Goal of the exercise: Take the listing and print it in full, exactly as given.

________________________

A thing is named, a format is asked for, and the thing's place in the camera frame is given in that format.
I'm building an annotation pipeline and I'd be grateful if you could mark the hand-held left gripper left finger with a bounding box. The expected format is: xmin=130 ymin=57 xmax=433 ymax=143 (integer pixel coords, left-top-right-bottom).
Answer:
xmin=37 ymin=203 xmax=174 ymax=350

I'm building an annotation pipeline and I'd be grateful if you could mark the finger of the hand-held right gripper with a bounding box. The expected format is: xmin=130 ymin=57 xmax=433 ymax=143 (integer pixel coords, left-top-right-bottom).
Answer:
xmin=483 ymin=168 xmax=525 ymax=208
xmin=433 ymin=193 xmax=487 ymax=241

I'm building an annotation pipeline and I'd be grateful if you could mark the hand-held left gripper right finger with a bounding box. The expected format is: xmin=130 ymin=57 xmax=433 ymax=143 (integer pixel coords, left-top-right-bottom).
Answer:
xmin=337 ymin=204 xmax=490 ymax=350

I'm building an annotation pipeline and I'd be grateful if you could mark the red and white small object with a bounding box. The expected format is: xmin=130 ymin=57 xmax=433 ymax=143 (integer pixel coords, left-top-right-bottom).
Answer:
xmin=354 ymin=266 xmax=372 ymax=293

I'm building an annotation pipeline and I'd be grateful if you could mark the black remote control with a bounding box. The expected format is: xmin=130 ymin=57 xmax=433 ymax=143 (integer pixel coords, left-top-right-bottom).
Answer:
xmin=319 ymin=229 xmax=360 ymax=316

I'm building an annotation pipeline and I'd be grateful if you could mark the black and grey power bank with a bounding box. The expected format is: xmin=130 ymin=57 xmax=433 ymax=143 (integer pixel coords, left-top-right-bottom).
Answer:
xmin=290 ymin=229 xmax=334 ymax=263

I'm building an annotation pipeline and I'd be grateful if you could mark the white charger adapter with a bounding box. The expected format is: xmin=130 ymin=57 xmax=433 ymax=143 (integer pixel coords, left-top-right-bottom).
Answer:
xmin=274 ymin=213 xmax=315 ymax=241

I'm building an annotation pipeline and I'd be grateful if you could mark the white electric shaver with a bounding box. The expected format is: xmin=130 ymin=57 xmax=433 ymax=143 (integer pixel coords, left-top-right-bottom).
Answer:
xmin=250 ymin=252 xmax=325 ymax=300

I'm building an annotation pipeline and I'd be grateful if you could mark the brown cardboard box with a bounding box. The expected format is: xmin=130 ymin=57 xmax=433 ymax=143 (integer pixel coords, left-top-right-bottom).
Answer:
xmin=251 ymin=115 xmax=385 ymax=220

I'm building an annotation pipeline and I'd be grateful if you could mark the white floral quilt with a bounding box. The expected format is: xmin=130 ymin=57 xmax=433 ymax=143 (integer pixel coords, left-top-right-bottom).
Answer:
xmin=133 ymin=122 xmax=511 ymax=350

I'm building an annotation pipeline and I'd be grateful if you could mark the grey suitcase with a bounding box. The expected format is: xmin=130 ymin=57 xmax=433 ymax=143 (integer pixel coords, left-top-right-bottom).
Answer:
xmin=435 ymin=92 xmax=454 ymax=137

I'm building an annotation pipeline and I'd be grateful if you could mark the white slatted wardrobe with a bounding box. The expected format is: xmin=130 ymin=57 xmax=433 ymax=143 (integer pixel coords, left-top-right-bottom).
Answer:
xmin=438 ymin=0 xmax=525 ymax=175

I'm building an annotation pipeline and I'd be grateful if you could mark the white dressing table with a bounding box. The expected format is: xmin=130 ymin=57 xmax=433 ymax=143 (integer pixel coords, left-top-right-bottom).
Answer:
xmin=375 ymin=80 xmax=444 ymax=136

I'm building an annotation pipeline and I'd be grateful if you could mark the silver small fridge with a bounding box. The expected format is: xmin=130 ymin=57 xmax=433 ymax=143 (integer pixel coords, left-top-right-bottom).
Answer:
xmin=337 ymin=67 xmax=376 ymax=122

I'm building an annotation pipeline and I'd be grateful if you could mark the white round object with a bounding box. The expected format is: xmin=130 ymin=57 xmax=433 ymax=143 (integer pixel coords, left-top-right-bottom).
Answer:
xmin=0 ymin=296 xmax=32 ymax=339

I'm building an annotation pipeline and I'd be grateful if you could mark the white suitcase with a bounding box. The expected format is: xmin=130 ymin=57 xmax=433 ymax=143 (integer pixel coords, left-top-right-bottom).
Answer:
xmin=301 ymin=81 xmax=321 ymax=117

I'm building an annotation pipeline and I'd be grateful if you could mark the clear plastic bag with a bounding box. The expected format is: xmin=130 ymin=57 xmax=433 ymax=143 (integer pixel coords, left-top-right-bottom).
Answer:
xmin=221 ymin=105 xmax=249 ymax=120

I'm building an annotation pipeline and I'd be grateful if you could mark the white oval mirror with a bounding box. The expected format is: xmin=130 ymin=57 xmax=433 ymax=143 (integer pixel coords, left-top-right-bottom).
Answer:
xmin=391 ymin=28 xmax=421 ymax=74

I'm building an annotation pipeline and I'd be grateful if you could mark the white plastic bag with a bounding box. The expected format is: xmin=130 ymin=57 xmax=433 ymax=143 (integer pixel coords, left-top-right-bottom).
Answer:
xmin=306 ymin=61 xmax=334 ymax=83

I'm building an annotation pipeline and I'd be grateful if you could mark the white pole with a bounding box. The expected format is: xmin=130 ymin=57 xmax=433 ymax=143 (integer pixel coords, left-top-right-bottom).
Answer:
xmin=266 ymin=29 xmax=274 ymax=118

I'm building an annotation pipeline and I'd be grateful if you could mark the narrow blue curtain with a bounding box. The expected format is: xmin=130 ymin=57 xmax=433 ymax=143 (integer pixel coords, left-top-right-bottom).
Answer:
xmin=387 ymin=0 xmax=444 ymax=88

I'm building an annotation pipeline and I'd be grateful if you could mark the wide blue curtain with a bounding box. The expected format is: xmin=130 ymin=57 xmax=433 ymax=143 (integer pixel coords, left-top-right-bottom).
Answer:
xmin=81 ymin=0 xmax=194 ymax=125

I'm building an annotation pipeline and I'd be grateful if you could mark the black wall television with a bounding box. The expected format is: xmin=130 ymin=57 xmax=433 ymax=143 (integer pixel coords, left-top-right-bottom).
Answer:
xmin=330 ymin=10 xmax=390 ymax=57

________________________

Expected answer:
A thing is named, a format is asked for, and the thing's place in the camera frame is given in that format.
I'm building an annotation pipeline and I'd be grateful if you could mark the hand-held left gripper left finger with a bounding box. The expected format is: xmin=130 ymin=57 xmax=433 ymax=143 (integer pixel coords, left-top-right-bottom).
Answer:
xmin=37 ymin=203 xmax=174 ymax=350

I'm building an annotation pipeline and I'd be grateful if you could mark the finger of the hand-held right gripper with a bounding box. The expected format is: xmin=130 ymin=57 xmax=433 ymax=143 (integer pixel coords, left-top-right-bottom).
Answer:
xmin=483 ymin=168 xmax=525 ymax=208
xmin=433 ymin=193 xmax=487 ymax=241

I'm building an annotation pipeline and I'd be grateful if you could mark the hand-held left gripper right finger with a bounding box. The expected format is: xmin=130 ymin=57 xmax=433 ymax=143 (integer pixel coords, left-top-right-bottom).
Answer:
xmin=337 ymin=204 xmax=490 ymax=350

I'm building an annotation pipeline and I'd be grateful if you could mark the red and white small object with a bounding box. The expected format is: xmin=130 ymin=57 xmax=433 ymax=143 (integer pixel coords, left-top-right-bottom).
Answer:
xmin=354 ymin=266 xmax=372 ymax=293

I'm building an annotation pipeline and I'd be grateful if you could mark the black remote control with a bounding box. The expected format is: xmin=130 ymin=57 xmax=433 ymax=143 (integer pixel coords, left-top-right-bottom).
Answer:
xmin=319 ymin=229 xmax=360 ymax=316

I'm building an annotation pipeline and I'd be grateful if you could mark the black and grey power bank with a bounding box. The expected format is: xmin=130 ymin=57 xmax=433 ymax=143 (integer pixel coords, left-top-right-bottom).
Answer:
xmin=290 ymin=229 xmax=334 ymax=263

I'm building an annotation pipeline and I'd be grateful if you could mark the white charger adapter with a bounding box. The expected format is: xmin=130 ymin=57 xmax=433 ymax=143 (integer pixel coords, left-top-right-bottom).
Answer:
xmin=274 ymin=213 xmax=315 ymax=241

I'm building an annotation pipeline and I'd be grateful if you could mark the white electric shaver with a bounding box. The expected format is: xmin=130 ymin=57 xmax=433 ymax=143 (integer pixel coords, left-top-right-bottom).
Answer:
xmin=250 ymin=252 xmax=325 ymax=300

I'm building an annotation pipeline and I'd be grateful if you could mark the brown cardboard box with a bounding box. The expected format is: xmin=130 ymin=57 xmax=433 ymax=143 (integer pixel coords, left-top-right-bottom).
Answer:
xmin=251 ymin=115 xmax=385 ymax=220

I'm building an annotation pipeline and I'd be grateful if you could mark the white floral quilt with a bounding box. The expected format is: xmin=130 ymin=57 xmax=433 ymax=143 (integer pixel coords, left-top-right-bottom).
Answer:
xmin=133 ymin=122 xmax=511 ymax=350

I'm building an annotation pipeline and I'd be grateful if you could mark the grey suitcase with a bounding box. The expected format is: xmin=130 ymin=57 xmax=433 ymax=143 (integer pixel coords, left-top-right-bottom).
Answer:
xmin=435 ymin=92 xmax=454 ymax=137

I'm building an annotation pipeline and I'd be grateful if you could mark the white slatted wardrobe with a bounding box. The expected format is: xmin=130 ymin=57 xmax=433 ymax=143 (integer pixel coords, left-top-right-bottom).
Answer:
xmin=438 ymin=0 xmax=525 ymax=175

I'm building an annotation pipeline and I'd be grateful if you could mark the white dressing table with a bounding box. The expected format is: xmin=130 ymin=57 xmax=433 ymax=143 (integer pixel coords, left-top-right-bottom).
Answer:
xmin=375 ymin=80 xmax=444 ymax=136

I'm building an annotation pipeline and I'd be grateful if you could mark the silver small fridge with a bounding box. The expected format is: xmin=130 ymin=57 xmax=433 ymax=143 (integer pixel coords, left-top-right-bottom).
Answer:
xmin=337 ymin=67 xmax=376 ymax=122

I'm building an annotation pipeline and I'd be grateful if you could mark the white round object with a bounding box. The expected format is: xmin=130 ymin=57 xmax=433 ymax=143 (integer pixel coords, left-top-right-bottom).
Answer:
xmin=0 ymin=296 xmax=32 ymax=339

I'm building an annotation pipeline and I'd be grateful if you could mark the white suitcase with a bounding box. The expected format is: xmin=130 ymin=57 xmax=433 ymax=143 (integer pixel coords, left-top-right-bottom).
Answer:
xmin=301 ymin=81 xmax=321 ymax=117

I'm building an annotation pipeline and I'd be grateful if you could mark the clear plastic bag with a bounding box. The expected format is: xmin=130 ymin=57 xmax=433 ymax=143 (integer pixel coords, left-top-right-bottom).
Answer:
xmin=221 ymin=105 xmax=249 ymax=120

I'm building an annotation pipeline and I'd be grateful if you could mark the white oval mirror with a bounding box. The expected format is: xmin=130 ymin=57 xmax=433 ymax=143 (integer pixel coords, left-top-right-bottom).
Answer:
xmin=391 ymin=28 xmax=421 ymax=74

I'm building an annotation pipeline and I'd be grateful if you could mark the white plastic bag with a bounding box. The expected format is: xmin=130 ymin=57 xmax=433 ymax=143 (integer pixel coords, left-top-right-bottom).
Answer:
xmin=306 ymin=61 xmax=334 ymax=83

I'm building an annotation pipeline and I'd be grateful if you could mark the white pole with a bounding box. The expected format is: xmin=130 ymin=57 xmax=433 ymax=143 (integer pixel coords, left-top-right-bottom).
Answer:
xmin=266 ymin=29 xmax=274 ymax=118

I'm building an annotation pipeline and I'd be grateful if you could mark the narrow blue curtain with a bounding box. The expected format is: xmin=130 ymin=57 xmax=433 ymax=143 (integer pixel coords, left-top-right-bottom).
Answer:
xmin=387 ymin=0 xmax=444 ymax=88

I'm building an annotation pipeline and I'd be grateful if you could mark the wide blue curtain with a bounding box. The expected format is: xmin=130 ymin=57 xmax=433 ymax=143 (integer pixel coords, left-top-right-bottom).
Answer:
xmin=81 ymin=0 xmax=194 ymax=125

I'm building an annotation pipeline and I'd be grateful if you could mark the black wall television with a bounding box. The expected format is: xmin=130 ymin=57 xmax=433 ymax=143 (integer pixel coords, left-top-right-bottom).
Answer:
xmin=330 ymin=10 xmax=390 ymax=57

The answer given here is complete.